Exercise: Scan the listing beneath this sentence. Report each line with the word "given".
[Start of section]
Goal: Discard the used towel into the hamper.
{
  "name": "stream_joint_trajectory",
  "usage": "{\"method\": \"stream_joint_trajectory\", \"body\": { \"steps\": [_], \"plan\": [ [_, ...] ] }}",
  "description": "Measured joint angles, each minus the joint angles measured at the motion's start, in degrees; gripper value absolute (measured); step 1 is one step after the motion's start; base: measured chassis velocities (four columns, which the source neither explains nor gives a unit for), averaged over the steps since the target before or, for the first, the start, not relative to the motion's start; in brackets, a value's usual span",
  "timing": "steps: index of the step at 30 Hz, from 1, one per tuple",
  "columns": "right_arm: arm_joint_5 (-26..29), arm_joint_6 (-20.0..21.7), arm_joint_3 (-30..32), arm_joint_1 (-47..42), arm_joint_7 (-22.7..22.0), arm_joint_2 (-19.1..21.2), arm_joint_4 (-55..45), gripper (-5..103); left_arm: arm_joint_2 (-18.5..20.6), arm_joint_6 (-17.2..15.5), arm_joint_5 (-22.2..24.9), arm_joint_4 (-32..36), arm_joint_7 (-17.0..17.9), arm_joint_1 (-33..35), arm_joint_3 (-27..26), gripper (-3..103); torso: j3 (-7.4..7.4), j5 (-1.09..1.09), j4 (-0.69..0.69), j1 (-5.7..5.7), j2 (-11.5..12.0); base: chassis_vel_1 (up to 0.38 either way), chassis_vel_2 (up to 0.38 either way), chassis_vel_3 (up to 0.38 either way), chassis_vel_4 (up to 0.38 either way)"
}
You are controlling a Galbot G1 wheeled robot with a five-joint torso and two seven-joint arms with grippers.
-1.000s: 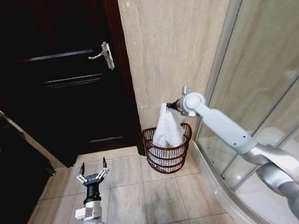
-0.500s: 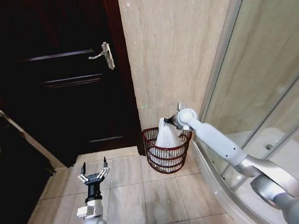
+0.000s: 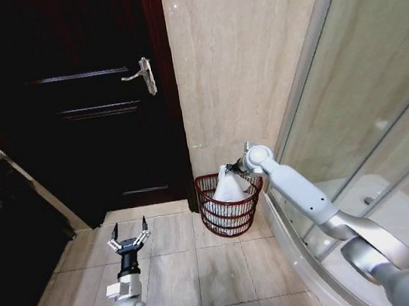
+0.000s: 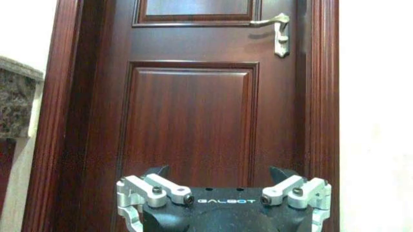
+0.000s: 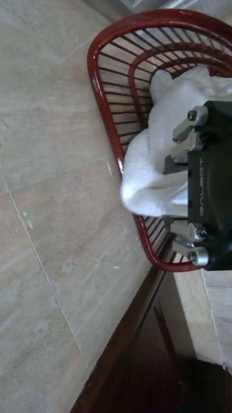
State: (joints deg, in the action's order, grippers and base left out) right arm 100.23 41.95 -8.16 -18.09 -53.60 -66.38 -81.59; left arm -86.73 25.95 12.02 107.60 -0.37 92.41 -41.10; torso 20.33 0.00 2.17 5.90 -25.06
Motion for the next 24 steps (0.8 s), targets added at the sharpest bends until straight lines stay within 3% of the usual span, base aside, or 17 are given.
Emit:
{"method": "stream_joint_trajectory", "body": {
  "steps": [2, 3, 4, 7, 8, 10, 12, 15, 22, 24],
  "plan": [
    [-0.06, 0.0, 0.0, -0.18, 0.0, 0.18, -0.11, 44, -0.02, -0.11, -0.24, 0.01, 0.07, -0.04, 0.07, 100, 0.0, 0.0, 0.0, 0.0, 0.0, 0.0, 0.0, 0.0, 0.0],
    [-0.12, 0.0, 0.01, -0.25, 0.01, 0.25, -0.14, 54, -0.02, -0.15, -0.29, 0.03, 0.07, -0.03, 0.09, 100, 0.0, 0.0, 0.0, 0.0, 0.0, 0.0, 0.0, 0.0, 0.0],
    [-0.12, 0.0, 0.01, -0.25, 0.01, 0.25, -0.14, 54, -0.02, -0.15, -0.29, 0.03, 0.07, -0.03, 0.09, 100, 0.0, 0.0, 0.0, 0.0, 0.0, 0.0, 0.0, 0.0, 0.0],
    [-0.18, -0.02, 0.13, -0.5, 0.02, 0.56, -0.78, 71, -0.01, -0.37, -0.48, 0.28, -0.13, 0.01, 0.15, 100, 0.0, 0.0, 0.0, 0.0, 0.0, 0.0, 0.0, 0.0, 0.0],
    [-0.18, -0.02, 0.13, -0.5, 0.02, 0.56, -0.78, 71, -0.01, -0.37, -0.48, 0.28, -0.13, 0.01, 0.15, 100, 0.0, 0.0, 0.0, 0.0, 0.0, 0.0, 0.0, 0.0, 0.0],
    [-0.18, -0.04, 0.12, -0.62, -0.01, 0.73, -1.28, 83, -0.02, -0.54, -0.54, 0.5, -0.37, 0.07, 0.16, 100, 0.0, 0.0, 0.0, 0.0, 0.0, 0.0, 0.0, 0.0, 0.0],
    [-0.13, -0.05, 0.12, -0.68, -0.1, 0.8, -1.48, 83, -0.03, -0.69, -0.55, 0.64, -0.42, 0.09, 0.18, 100, 0.0, 0.0, 0.0, 0.0, 0.0, 0.0, 0.0, 0.0, 0.0],
    [-0.08, -0.08, 0.16, -1.14, -0.25, 1.02, -2.02, 97, -0.03, -1.27, -0.55, 1.03, -0.49, 0.15, 0.18, 100, 0.0, 0.0, 0.0, 0.0, 0.0, 0.0, 0.0, 0.0, 0.0],
    [-0.36, -0.37, 1.47, -3.34, -0.21, 1.4, -3.97, 100, -0.21, -2.92, -0.41, 1.55, -0.18, 0.31, 0.18, 100, 0.0, 0.0, 0.01, 0.0, 0.0, 0.0, 0.0, 0.0, 0.0],
    [-3.54, -1.82, 2.94, -5.43, 1.57, 1.92, -6.12, 100, -0.35, -3.83, -0.04, 1.75, 0.37, 0.26, 0.2, 100, 0.0, 0.0, 0.02, 0.0, 0.0, 0.0, 0.0, 0.0, 0.0]
  ]
}}
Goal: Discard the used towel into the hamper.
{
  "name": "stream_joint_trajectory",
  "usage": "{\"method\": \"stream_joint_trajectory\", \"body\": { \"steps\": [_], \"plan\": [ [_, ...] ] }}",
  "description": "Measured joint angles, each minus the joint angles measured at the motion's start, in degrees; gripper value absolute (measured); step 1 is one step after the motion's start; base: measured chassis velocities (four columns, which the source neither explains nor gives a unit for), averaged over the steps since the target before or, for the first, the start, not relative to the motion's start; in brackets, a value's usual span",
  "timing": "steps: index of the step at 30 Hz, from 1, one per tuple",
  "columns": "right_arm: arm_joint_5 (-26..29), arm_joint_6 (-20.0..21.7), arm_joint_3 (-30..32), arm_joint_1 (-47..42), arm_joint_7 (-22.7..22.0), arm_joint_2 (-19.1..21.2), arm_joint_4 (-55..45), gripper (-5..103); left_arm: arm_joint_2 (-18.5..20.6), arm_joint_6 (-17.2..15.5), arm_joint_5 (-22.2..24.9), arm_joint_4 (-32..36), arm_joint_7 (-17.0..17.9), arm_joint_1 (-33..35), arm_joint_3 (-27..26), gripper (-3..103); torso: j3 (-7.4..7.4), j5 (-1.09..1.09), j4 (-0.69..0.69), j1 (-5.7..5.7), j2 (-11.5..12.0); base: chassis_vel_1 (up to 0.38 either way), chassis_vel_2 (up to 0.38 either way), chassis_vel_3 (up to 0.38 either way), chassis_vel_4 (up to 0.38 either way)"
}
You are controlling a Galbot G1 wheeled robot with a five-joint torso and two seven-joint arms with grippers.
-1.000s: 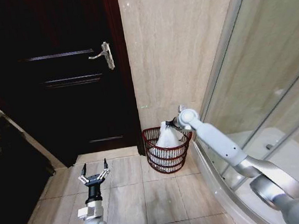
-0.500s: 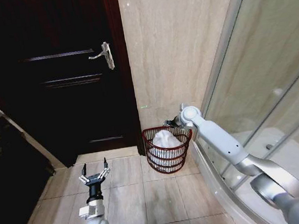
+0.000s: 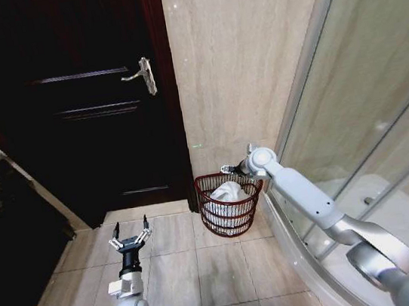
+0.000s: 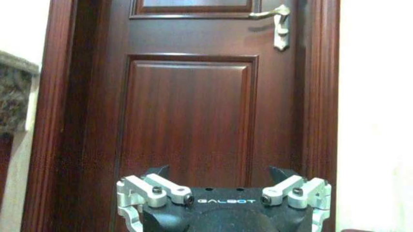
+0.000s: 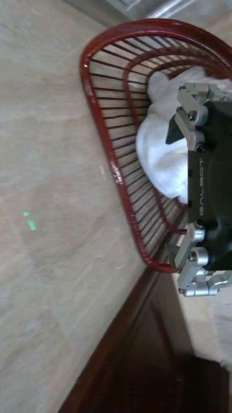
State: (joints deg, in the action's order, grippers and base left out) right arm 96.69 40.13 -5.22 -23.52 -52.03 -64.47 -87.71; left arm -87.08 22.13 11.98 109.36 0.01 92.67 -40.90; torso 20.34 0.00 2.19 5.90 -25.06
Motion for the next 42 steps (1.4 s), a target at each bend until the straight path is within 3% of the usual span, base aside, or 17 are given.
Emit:
{"method": "stream_joint_trajectory", "body": {
  "steps": [1, 2, 5, 6, 7, 9, 11, 13, 14, 16, 18, 22, 23, 24, 27, 32, 42],
  "plan": [
    [-4.15, -1.2, 0.8, -1.85, 3.01, 0.82, -1.78, 100, -0.07, -0.34, 0.08, 0.11, 0.19, -0.09, 0.0, 100, 0.0, 0.0, 0.0, 0.0, 0.0, 0.0, 0.0, 0.0, 0.0],
    [-4.15, -1.2, 0.8, -1.85, 3.01, 0.82, -1.78, 100, -0.07, -0.34, 0.08, 0.11, 0.19, -0.09, 0.0, 100, 0.0, 0.0, 0.0, 0.0, 0.0, 0.0, 0.0, 0.0, 0.0],
    [-24.81, -6.51, 3.38, -9.36, 18.91, 4.34, -7.04, 100, -0.36, -1.55, 0.13, 1.03, 0.47, -0.24, 0.14, 100, 0.0, 0.01, -0.04, 0.0, 0.0, 0.0, 0.0, 0.0, 0.0],
    [-24.81, -6.51, 3.38, -9.36, 18.91, 4.34, -7.04, 100, -0.36, -1.55, 0.13, 1.03, 0.47, -0.24, 0.14, 100, 0.0, 0.01, -0.04, 0.0, 0.0, 0.0, 0.0, 0.0, 0.0],
    [-32.14, -8.63, 5.25, -12.56, 22.47, 5.01, -8.67, 100, -0.5, -2.03, 0.12, 1.44, 0.48, -0.11, 0.39, 100, 0.0, 0.0, -0.05, 0.0, 0.0, 0.0, 0.0, 0.0, 0.0],
    [-35.47, -10.33, 6.37, -14.78, 23.79, 5.2, -9.9, 100, -0.6, -2.25, 0.1, 1.6, 0.52, 0.02, 0.56, 100, -0.01, 0.0, -0.05, 0.0, 0.0, 0.0, 0.0, 0.0, 0.0],
    [-45.99, -15.87, 9.3, -22.34, 25.95, 5.23, -13.58, 100, -1.02, -2.59, 0.02, 1.85, 0.7, 0.67, 1.06, 100, 0.0, 0.01, -0.02, 0.0, 0.0, 0.0, 0.0, 0.0, 0.0],
    [-59.88, -22.37, 13.34, -31.88, 32.34, 4.37, -18.12, 100, -1.18, -3.35, 0.06, 2.57, 0.94, 1.95, 1.41, 100, 0.0, 0.01, -0.03, 0.0, 0.0, 0.0, 0.0, 0.0, 0.0],
    [-59.88, -22.37, 13.34, -31.88, 32.34, 4.37, -18.12, 100, -1.18, -3.35, 0.06, 2.57, 0.94, 1.95, 1.41, 100, 0.0, 0.01, -0.03, 0.0, 0.0, 0.0, 0.0, 0.0, 0.0],
    [-66.78, -24.79, 17.7, -39.63, 38.68, 2.79, -22.98, 100, -1.21, -4.23, -0.06, 3.94, 1.03, 3.09, 1.45, 100, -0.01, -0.01, -0.02, -0.01, 0.0, 0.0, 0.0, 0.0, 0.0],
    [-67.82, -25.03, 19.12, -42.53, 39.71, 2.05, -24.67, 100, -1.25, -4.85, -0.06, 4.76, 1.05, 3.61, 1.42, 100, -0.01, -0.02, -0.02, -0.01, 0.0, 0.0, 0.0, 0.0, 0.0],
    [-76.12, -29.4, 24.89, -52.41, 43.97, -1.68, -27.7, 100, -1.21, -7.52, 0.45, 8.01, 0.85, 5.52, 1.63, 100, -0.01, -0.01, -0.02, -0.01, 0.0, 0.0, 0.0, 0.0, 0.0],
    [-79.4, -31.27, 26.99, -54.43, 45.56, -3.22, -27.92, 100, -1.09, -8.21, 0.48, 8.87, 0.46, 6.03, 1.73, 100, -0.01, 0.0, -0.03, -0.01, 0.0, 0.0, 0.0, 0.0, 0.0],
    [-87.36, -36.87, 33.27, -60.75, 50.19, -8.84, -29.37, 100, -0.09, -10.64, 1.22, 11.44, -1.49, 7.37, 2.04, 100, -0.01, -0.01, -0.03, -0.01, 0.0, 0.0, 0.0, 0.0, 0.0],
    [-91.05, -42.15, 37.9, -66.91, 54.29, -15.09, -31.33, 100, 1.86, -13.26, 3.43, 13.72, -3.43, 7.83, 2.46, 100, -0.01, -0.01, -0.02, -0.01, 0.0, 0.0, 0.0, 0.0, 0.0],
    [-92.82, -46.93, 39.98, -73.47, 55.79, -20.56, -33.65, 100, 5.64, -15.4, 4.87, 15.37, -4.07, 6.78, 3.4, 100, -0.01, -0.01, -0.04, -0.01, 0.0, 0.0, 0.0, 0.0, 0.0],
    [-91.48, -50.41, 39.75, -79.53, 54.51, -20.65, -36.78, 100, 3.95, -12.39, 1.3, 16.29, -4.08, 7.51, 3.74, 100, 0.0, 0.0, -0.02, 0.0, 0.0, 0.0, 0.0, 0.0, 0.0]
  ]
}}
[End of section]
Exercise answer:
Motion for the next 24 steps (0.8 s), targets added at the sharpest bends until straight lines stay within 3% of the usual span, base aside, or 17 are given.
Motion for the next 42 steps (1.4 s), a target at each bend until the straight path is within 3% of the usual span, base aside, or 17 are given.

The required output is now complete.